EXERCISE DETAILS: For the data below, restate word for word only the lines from the line containing "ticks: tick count" through the line containing "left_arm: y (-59", both ends included.

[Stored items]
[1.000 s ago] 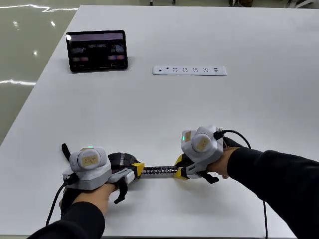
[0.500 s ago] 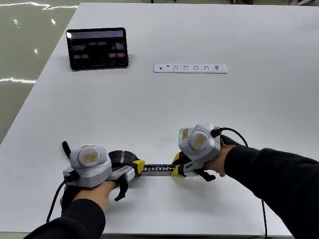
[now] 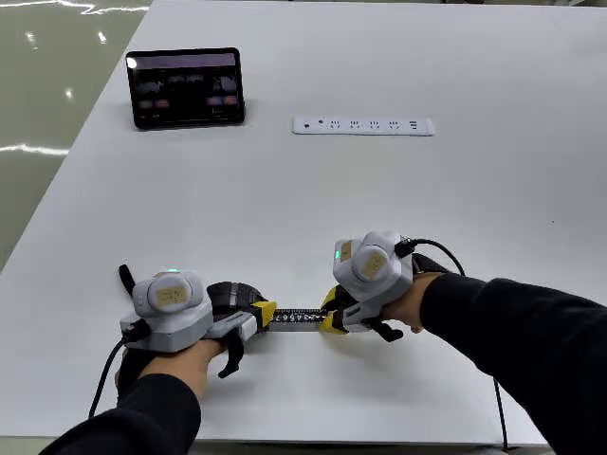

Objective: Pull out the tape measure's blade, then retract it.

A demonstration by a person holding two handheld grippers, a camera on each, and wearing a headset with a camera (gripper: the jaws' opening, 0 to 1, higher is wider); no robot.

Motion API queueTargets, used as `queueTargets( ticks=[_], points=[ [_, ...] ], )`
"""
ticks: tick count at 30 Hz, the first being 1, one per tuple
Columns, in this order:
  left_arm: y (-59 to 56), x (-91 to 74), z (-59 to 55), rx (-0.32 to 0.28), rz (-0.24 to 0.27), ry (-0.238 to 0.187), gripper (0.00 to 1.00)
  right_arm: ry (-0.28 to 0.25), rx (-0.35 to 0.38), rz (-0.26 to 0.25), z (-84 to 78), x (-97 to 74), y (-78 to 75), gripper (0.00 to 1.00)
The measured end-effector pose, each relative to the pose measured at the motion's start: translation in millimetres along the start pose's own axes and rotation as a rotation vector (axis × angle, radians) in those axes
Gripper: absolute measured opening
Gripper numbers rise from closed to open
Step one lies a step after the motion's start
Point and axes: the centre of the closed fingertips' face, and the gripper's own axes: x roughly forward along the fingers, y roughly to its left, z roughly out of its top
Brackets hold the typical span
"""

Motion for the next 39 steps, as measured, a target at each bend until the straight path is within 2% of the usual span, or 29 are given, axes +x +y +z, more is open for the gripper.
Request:
queueTargets(
  ticks=[13,18,24,30,39],
  points=[
    [0.8,0.2,0.3,-0.001,0.000,-0.001,0.61,-0.005,-0.009,0.003,4.8,3.8,1.4,0.10],
    [0.6,-0.1,0.2,0.000,0.000,-0.002,0.61,-0.014,0.018,0.011,6.7,5.2,2.2,0.10],
    [0.8,0.1,-0.1,-0.002,0.000,-0.003,0.61,-0.014,0.015,0.013,9.9,7.5,3.5,0.10],
    [0.8,0.2,-0.3,-0.006,-0.001,-0.003,0.61,-0.020,0.011,-0.006,13.2,9.5,2.1,0.10],
    [0.4,-0.1,-0.4,-0.012,-0.003,-0.004,0.61,-0.027,0.001,-0.004,19.8,13.6,3.8,0.10]
  ],
)
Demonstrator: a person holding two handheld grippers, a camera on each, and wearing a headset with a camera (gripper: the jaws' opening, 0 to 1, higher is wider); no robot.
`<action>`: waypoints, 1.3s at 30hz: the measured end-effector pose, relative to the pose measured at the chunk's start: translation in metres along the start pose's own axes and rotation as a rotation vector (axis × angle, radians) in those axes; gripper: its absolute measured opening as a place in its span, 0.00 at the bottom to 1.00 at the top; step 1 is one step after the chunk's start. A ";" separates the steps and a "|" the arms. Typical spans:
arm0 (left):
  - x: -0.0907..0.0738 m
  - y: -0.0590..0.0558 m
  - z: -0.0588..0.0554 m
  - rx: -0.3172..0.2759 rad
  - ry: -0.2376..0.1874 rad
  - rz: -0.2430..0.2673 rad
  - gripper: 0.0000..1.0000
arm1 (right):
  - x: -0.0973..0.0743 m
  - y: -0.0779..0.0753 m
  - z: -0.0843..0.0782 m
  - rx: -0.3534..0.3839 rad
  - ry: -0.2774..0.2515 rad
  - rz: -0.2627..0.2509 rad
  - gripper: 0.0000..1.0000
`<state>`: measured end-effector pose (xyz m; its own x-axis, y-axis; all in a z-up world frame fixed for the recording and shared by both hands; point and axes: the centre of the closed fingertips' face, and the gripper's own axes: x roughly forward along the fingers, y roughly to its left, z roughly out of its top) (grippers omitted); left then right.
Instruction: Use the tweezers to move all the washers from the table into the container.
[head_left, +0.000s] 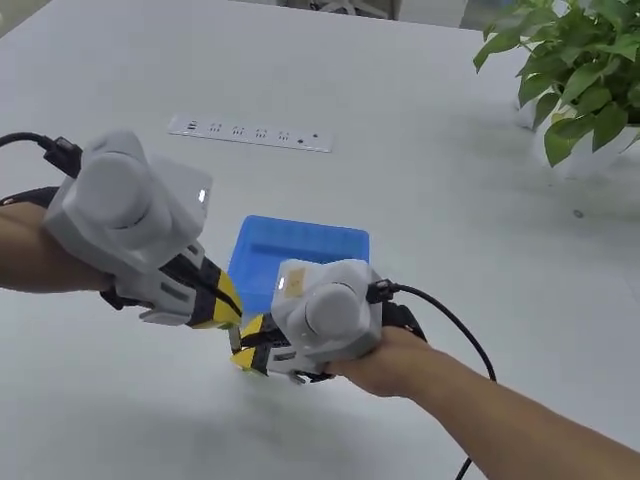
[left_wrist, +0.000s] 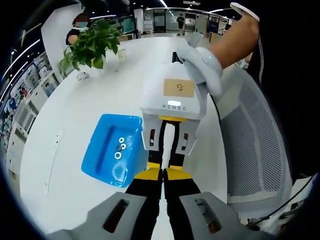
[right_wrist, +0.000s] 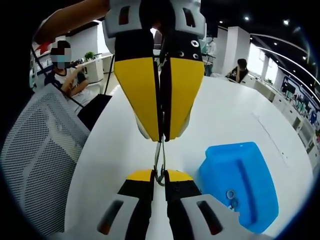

SOLUTION FOR THIS PROBLEM:
ticks: tick count at 30 Hz, the first being 1, one per tuple
Columns, in this order:
  left_arm: y (-59 to 56), x (-91 to 74), z (-59 to 55), rx (-0.32 to 0.28), rz (-0.24 to 0.27), ry (-0.238 to 0.187), gripper (0.00 to 1.00)

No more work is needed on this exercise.